Договорились встретиться в шесть вечера. И Перкинс повесил трубку. Мы никогда не болтаем по телефону. Может повредить нашему гешефту.
Поехал в «Стальной шлем». Это такая харчевня за городом. Когда-то там был полигон, отсюда и название.
Люблю посидеть здесь, особенно летом, в жару, когда воздух стоит неподвижно и все будто влито в этот неподвижный, тихий воздух. Харчевня затрапезная, запущенная. Мне это нравится, мне это подходит. Гравий в саду перемешан с палой листвой. Со столов и кресел облезает краска. Розовая, светло-голубая и зеленая. Под каштанами чудесная тень. Каштаны зеленые. Передо мной кружка пива. Пока хозяин ставит передо мной пиво, я гляжу из сада на улицу, объятую серо-желтым зноем. Зной похож на большую ленивую кошку, серо-желтую, сонную.
Кладу ноги на стул, рассматриваю ботинки, шевелю кончиками пальцев. О чем я думаю? Не знаю. Потом пью пиво.
Чаще всего я езжу в харчевню один. Чем занят Перкинс, меня не интересует. У нас разные наклонности. Слишком разные для того, чтобы дружить. Мы никогда не говорим об этом, но мы это знаем.
Перкинс обычно убивает время у Итальянца. Все чинит его мотоцикл, даже когда тот в полном порядке. Или сидит с Итальянцем возле барака, и тогда они молча пьют вино. Итальянец рад, что не один, и Перкинс тоже.
А я вот люблю быть один. Одиночество даже стало моей потребностью. Свет под деревьями, когда печет солнце, зеленый, нежный. Люблю. Снимаю куртку, загораю. Иногда подремываю.

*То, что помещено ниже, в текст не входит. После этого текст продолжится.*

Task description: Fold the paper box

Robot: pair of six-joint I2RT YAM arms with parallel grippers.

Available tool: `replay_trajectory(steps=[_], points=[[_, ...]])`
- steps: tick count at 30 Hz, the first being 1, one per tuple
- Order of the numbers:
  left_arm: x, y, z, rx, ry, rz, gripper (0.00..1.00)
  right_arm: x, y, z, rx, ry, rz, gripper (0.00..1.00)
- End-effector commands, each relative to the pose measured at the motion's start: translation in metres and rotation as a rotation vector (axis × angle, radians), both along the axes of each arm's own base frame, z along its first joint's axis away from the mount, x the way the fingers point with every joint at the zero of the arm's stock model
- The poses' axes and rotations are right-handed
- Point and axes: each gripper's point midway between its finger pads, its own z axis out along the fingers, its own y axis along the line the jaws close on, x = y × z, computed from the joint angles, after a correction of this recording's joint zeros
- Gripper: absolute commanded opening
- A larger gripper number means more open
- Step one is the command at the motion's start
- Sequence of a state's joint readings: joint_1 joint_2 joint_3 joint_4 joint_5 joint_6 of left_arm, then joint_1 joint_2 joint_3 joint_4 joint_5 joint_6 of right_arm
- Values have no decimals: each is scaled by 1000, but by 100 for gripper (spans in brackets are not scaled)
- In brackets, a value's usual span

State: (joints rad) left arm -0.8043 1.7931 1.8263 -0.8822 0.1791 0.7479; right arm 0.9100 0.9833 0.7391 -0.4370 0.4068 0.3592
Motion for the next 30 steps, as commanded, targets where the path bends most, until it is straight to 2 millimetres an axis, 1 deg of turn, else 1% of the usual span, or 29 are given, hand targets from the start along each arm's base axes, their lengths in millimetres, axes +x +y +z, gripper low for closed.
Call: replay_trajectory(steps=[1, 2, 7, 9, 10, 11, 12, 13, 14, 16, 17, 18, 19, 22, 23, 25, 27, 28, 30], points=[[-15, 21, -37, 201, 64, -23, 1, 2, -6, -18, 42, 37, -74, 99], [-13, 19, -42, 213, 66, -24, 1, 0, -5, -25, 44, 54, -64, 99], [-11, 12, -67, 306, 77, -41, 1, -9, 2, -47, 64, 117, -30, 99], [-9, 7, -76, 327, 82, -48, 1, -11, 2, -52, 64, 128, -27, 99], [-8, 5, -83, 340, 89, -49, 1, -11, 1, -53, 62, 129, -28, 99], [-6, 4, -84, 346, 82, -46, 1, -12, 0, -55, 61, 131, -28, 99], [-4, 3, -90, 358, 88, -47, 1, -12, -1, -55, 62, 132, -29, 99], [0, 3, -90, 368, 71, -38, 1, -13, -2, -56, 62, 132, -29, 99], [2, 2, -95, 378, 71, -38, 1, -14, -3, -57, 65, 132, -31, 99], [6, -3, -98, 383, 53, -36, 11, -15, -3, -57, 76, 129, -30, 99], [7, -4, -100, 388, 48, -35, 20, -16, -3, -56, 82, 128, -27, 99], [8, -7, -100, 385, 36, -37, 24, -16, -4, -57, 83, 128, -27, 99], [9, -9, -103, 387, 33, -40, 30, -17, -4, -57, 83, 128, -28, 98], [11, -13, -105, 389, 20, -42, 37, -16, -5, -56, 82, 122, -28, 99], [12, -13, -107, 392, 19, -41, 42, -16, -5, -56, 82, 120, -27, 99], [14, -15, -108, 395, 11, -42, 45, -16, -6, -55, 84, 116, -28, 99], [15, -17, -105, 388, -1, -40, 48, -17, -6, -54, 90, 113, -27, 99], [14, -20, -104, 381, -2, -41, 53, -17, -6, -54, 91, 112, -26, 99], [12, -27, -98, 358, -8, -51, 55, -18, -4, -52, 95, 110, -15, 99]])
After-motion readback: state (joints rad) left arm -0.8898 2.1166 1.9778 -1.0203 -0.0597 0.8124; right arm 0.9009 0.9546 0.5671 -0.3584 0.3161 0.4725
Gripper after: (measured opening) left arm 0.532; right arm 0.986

Сама харчевня — это списанный железнодорожный вагон без колес, товарный вагон для перевозки скота, в котором различные владельцы с течением времени понастроили всяких закутков и чуланов. Если бы все это не обросло листвой и вьюнами, вид был бы жалкий. А так есть в нем даже что-то сказочное.
Если я с девушкой, мы прогуливаемся вокруг дома. Безлюдье полное. По вьюнам с их тоненькими усиками ползают красные муравьи. Однажды на нас глядела собака, но кому это мешает?
Все больше и больше становиться самим собой, пока окончательно не достигнешь этого: виделось мне дерево, чья кора становилась все толще и толще. Никто не мог ни повалить, ни спилить его. Оно было сильным, могучим и умирало своей смертью. Листья кружились, как бабочки на ветру! Дело было осенью, и уже шел снег. Жидкий и тонкий, как стекло, снег. Девушка танцевала по комнате, ей было очень весело. Играла пластинка, я ел грушу, улыбался. Потом лег, сделал вид, будто приманиваю к себе кошку. Закрой глаза, говорил я, закрой глаза, — да, вот так мне все и снилось, так и виделось.
Просидел часа три или четыре, нежась на солнце. Все так приветливо кругом. Быть расположенным к миру, отсутствуя в нем. Быть нереальным в реальности. Правда, тогда непременно натворишь что-нибудь запретное: я засмеялся. По улице шел человек с велосипедом. Переднее колесо было спущено. Человек потел.
— Разрешите пригласить вас на кружку пива, — сказал я ему. Он с удивлением посмотрел на меня, отказался.
— Тороплюсь, — сказал он.
— Ну, тогда в другой раз, — сказал я.
В половине пятого харчевня стала заполняться рабочими с окрестных фабрик. И так каждый день. Большей частью это были пожилые люди, проработавшие всю свою жизнь. Смотрят на меня и думают, наверно: этот парень не в порядке, не работает и не хочет работать, — и тут они совершенно правы.